Search Cohort Selection and Similar Patient Cases
- Comorbidities
- Information Retrieval from Electronic Patient
- Search Engine Solr
- Supporting the Clinician in an Emergency
- Incident Reporting
- Hypothesis Generation
- Practical Use of SNOMED CT
- ICD-10 and SNOMED CT Code Mapping
- Analysing the Patient’s Speech
- MYCIN and Clinical Decision Support
- IBM Watson Health
All teams participating in the joint task had to sign confidentiality agreements due to the potential sensitivity of patient data. In the first study (Lee et al. 2013), called “A survey of SNOMED CT implementations”, the authors contacted over 50 SNOMED CT users in February 2012, this resulted in 14 interviews for 13 different implementations in over eight countries . .
Summary of Applications of Clinical Text Mining
Both tools and datasets can be found and downloaded in these networks for use in clinical text mining. The shared tasks use clinical text sets made available to the research community.

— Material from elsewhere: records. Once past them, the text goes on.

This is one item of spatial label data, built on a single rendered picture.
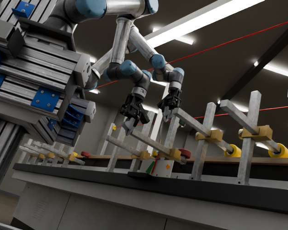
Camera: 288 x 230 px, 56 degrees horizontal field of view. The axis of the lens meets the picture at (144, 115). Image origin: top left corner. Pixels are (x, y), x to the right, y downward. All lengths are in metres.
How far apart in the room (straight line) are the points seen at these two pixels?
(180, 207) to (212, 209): 0.18
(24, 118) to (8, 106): 0.09
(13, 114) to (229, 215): 0.98
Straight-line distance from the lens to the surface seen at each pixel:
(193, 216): 1.35
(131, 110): 1.35
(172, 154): 1.52
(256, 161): 1.46
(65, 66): 1.14
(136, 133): 1.38
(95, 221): 2.28
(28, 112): 1.23
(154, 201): 1.54
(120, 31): 1.56
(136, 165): 1.75
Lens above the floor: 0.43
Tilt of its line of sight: 22 degrees up
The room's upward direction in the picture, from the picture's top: 18 degrees clockwise
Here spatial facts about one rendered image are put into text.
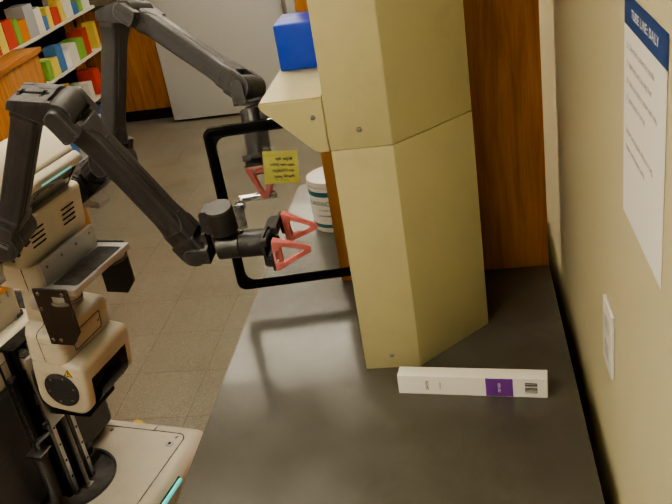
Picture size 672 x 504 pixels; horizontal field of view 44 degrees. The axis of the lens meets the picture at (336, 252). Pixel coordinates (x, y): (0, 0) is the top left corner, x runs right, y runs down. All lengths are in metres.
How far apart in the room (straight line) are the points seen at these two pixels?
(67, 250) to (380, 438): 1.01
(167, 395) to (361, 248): 2.02
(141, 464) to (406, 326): 1.29
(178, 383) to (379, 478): 2.14
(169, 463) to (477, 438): 1.36
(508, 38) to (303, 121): 0.53
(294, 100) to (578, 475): 0.78
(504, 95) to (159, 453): 1.56
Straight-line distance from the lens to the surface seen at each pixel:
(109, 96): 2.19
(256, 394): 1.68
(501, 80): 1.81
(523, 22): 1.78
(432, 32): 1.48
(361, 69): 1.42
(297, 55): 1.63
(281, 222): 1.74
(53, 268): 2.13
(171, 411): 3.36
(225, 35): 6.61
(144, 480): 2.63
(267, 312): 1.94
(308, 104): 1.44
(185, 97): 6.83
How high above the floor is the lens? 1.91
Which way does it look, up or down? 27 degrees down
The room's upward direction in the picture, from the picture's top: 10 degrees counter-clockwise
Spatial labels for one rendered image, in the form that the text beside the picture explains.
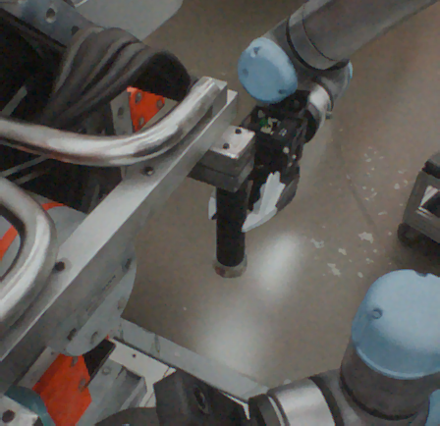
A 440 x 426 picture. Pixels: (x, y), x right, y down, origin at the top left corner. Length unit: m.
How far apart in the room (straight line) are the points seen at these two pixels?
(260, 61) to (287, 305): 1.05
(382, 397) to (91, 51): 0.39
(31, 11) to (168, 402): 0.39
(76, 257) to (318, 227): 1.44
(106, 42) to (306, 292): 1.21
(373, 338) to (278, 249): 1.31
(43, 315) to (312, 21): 0.40
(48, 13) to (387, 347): 0.45
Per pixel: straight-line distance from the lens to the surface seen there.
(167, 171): 0.47
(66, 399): 0.91
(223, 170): 0.54
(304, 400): 0.49
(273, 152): 0.66
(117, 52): 0.52
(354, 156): 2.10
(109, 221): 0.43
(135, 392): 1.26
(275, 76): 0.63
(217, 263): 0.67
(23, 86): 0.74
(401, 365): 0.42
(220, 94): 0.53
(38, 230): 0.39
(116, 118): 0.73
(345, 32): 0.59
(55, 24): 0.61
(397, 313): 0.41
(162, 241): 1.72
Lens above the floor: 1.28
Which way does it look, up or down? 45 degrees down
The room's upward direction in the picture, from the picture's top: straight up
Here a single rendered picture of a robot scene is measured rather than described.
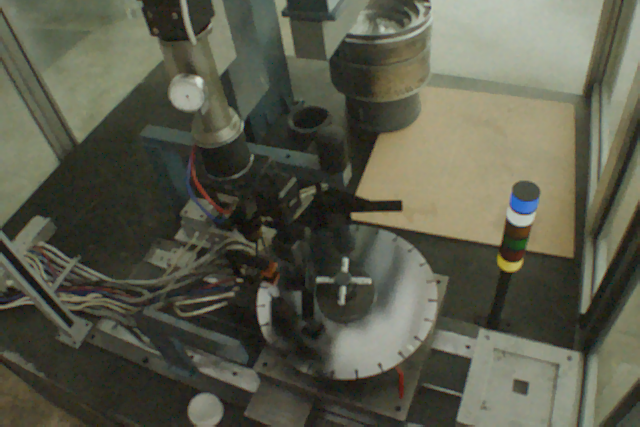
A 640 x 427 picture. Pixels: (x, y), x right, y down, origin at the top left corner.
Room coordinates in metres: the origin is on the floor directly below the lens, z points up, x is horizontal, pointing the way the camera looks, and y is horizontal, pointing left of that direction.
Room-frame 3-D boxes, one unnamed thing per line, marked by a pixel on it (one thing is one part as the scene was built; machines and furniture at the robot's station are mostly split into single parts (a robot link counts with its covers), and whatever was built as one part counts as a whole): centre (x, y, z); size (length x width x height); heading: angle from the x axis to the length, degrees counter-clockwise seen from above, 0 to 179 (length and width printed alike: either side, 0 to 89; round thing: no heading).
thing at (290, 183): (0.54, 0.06, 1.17); 0.06 x 0.05 x 0.20; 51
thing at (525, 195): (0.51, -0.32, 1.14); 0.05 x 0.04 x 0.03; 150
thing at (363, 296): (0.52, -0.01, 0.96); 0.11 x 0.11 x 0.03
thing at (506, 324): (0.51, -0.32, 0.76); 0.09 x 0.03 x 0.03; 60
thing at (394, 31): (1.28, -0.23, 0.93); 0.31 x 0.31 x 0.36

Conferences, Workshops and Journals
Workshops such as the International Workshop on Medical Text Mining and Information Analysis (Louhi) and Biomedical Natural Language Processing (BioNLP) at both the Association for Computational Linguistics (ACL) and the Recent Advances in Natural Language Processing (RANLP) conferences are dedicated workshops . in Biomedicine and Clinical Text Mining. For scientific journals, there are a large number of forums such as Journal of Biomedical Informatics, Artificial Intelligence in Medicine, Journal of Biomedical Semantics, International Journal of Medical Informatics, Yearbook of Medical Informatics, BMC Medical Informatics and Decision Making, Journal of American Medical Informatics Society , Health informatics, Study of health technology and informatics and much more.

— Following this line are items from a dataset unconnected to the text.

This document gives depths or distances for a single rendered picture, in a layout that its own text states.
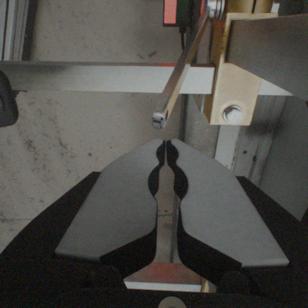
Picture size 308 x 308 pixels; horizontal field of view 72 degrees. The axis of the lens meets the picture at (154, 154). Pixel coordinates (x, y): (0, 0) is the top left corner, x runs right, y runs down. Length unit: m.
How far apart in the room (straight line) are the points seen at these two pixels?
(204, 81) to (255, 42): 0.09
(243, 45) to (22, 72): 0.24
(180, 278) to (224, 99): 0.24
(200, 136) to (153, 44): 0.73
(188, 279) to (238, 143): 0.37
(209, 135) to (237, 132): 0.12
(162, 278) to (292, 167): 0.36
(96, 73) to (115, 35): 0.87
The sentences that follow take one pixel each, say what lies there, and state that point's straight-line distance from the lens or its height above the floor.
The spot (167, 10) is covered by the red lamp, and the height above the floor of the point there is 0.70.
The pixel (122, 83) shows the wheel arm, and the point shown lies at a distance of 0.27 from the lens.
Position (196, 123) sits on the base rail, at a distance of 0.45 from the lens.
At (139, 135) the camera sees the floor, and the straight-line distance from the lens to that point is 1.24.
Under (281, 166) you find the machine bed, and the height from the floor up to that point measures 0.69.
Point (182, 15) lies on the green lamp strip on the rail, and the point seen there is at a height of 0.70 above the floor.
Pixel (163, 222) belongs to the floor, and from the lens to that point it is 1.67.
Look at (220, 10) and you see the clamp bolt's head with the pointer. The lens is 0.27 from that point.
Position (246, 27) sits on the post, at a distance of 0.21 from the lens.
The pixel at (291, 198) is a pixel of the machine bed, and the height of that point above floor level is 0.75.
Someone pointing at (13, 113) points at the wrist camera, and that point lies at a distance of 0.22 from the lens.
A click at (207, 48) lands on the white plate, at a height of 0.79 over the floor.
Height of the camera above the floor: 1.12
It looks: 60 degrees down
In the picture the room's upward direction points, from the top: 175 degrees counter-clockwise
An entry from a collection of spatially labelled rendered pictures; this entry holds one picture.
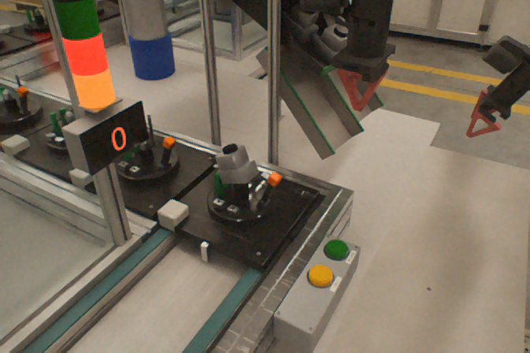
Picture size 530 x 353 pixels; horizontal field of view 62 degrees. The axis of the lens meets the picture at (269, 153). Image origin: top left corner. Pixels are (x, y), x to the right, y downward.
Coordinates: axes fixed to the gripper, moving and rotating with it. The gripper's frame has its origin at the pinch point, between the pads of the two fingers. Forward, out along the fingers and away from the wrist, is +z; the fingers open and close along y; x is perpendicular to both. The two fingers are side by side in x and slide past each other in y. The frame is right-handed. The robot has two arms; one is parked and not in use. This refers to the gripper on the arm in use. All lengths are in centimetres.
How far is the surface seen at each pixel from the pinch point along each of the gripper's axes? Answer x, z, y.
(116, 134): -29.0, 1.7, 24.5
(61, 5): -31.0, -17.7, 26.7
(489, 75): 5, 122, -339
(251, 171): -17.6, 16.6, 5.1
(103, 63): -29.3, -9.3, 23.7
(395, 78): -63, 123, -291
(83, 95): -31.2, -5.1, 26.7
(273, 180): -12.1, 15.9, 6.0
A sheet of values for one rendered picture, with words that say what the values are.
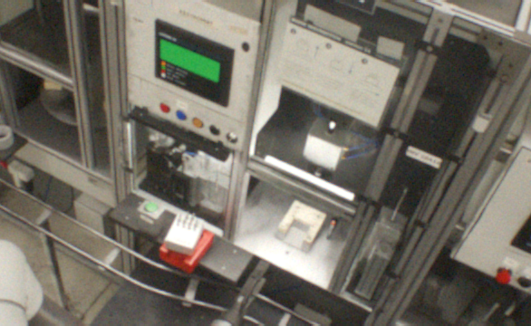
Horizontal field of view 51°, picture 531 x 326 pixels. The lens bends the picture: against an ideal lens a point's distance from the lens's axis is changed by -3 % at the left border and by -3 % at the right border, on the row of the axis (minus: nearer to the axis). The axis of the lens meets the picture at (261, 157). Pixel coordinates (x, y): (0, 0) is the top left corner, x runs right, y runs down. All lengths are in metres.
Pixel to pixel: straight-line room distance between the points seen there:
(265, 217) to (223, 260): 0.26
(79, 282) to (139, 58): 1.62
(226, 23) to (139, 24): 0.30
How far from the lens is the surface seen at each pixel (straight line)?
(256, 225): 2.18
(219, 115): 1.71
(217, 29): 1.55
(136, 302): 2.24
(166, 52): 1.66
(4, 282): 1.41
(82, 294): 3.07
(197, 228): 2.00
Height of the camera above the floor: 2.61
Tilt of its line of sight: 45 degrees down
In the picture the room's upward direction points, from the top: 10 degrees clockwise

Summary of Networks and Shared Tasks in Clinical Text
Denial detection is important since many of the symptoms in the clinical text are denied in the reasoning process undertaken by the physician to find the patient's disorder. The book concluded with a presentation of a number of research networks and common tasks performed in clinical text mining.
Outcomes
An electronic medical record based on a structured narrative. Journal of the American Medical Informatics Association. Automated methods for summarizing electronic health records. Journal of the American Medical Informatics Association.